* Task item
From the data below, return each line in which the string "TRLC" is found.

* Stored data
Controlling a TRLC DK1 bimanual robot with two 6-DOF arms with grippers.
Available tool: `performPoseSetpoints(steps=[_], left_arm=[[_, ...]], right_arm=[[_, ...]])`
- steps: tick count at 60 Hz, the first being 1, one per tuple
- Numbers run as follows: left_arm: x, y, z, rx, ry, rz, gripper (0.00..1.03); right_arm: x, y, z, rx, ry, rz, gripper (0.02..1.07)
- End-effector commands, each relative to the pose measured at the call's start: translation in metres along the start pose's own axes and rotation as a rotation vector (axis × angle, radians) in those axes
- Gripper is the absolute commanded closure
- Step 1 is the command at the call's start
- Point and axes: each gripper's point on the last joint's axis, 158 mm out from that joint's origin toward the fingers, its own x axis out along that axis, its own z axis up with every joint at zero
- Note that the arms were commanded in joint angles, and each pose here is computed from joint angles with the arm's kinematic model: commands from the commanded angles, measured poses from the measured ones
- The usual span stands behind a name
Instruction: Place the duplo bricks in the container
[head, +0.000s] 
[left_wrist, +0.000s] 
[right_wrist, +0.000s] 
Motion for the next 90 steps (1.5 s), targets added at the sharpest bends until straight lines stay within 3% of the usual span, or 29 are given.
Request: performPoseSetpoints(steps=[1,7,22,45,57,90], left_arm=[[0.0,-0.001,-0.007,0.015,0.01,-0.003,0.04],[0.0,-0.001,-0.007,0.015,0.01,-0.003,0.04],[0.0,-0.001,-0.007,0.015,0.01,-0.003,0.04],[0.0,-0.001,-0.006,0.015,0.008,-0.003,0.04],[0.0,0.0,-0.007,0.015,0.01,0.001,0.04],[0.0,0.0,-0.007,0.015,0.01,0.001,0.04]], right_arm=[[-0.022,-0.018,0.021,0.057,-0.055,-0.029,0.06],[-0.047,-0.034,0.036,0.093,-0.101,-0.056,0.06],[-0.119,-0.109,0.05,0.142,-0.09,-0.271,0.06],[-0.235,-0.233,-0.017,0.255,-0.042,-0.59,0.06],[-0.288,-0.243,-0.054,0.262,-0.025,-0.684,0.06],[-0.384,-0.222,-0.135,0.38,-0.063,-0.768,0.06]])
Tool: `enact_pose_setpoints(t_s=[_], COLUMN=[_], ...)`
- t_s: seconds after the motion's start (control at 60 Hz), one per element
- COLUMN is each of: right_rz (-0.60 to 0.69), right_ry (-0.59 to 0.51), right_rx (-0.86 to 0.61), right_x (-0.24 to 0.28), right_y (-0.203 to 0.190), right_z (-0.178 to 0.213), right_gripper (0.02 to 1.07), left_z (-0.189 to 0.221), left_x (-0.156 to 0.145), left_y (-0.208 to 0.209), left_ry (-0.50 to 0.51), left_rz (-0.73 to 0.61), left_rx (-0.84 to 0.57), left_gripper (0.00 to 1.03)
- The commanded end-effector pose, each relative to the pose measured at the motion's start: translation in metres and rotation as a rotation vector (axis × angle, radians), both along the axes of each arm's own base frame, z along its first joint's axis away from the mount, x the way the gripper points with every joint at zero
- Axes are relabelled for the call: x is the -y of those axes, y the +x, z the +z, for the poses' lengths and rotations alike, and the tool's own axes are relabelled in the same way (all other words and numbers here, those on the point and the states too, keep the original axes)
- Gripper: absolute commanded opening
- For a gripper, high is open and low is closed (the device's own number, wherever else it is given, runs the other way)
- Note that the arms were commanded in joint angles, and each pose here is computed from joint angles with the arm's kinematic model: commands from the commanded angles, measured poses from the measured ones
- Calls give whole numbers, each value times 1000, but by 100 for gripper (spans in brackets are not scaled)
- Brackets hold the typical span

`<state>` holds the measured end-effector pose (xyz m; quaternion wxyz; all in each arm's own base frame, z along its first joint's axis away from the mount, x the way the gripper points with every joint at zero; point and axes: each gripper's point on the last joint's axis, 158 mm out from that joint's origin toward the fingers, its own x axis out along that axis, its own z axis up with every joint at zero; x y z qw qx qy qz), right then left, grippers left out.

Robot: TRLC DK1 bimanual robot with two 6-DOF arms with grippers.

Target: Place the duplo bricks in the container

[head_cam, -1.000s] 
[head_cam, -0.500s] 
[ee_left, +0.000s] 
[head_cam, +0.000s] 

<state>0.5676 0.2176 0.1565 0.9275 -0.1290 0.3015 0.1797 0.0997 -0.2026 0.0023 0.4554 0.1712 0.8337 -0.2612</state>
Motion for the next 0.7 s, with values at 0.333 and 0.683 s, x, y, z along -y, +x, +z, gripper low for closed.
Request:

* Solution to the problem
Controlling a TRLC DK1 bimanual robot with two 6-DOF arms with grippers.
Robot: TRLC DK1 bimanual robot with two 6-DOF arms with grippers.

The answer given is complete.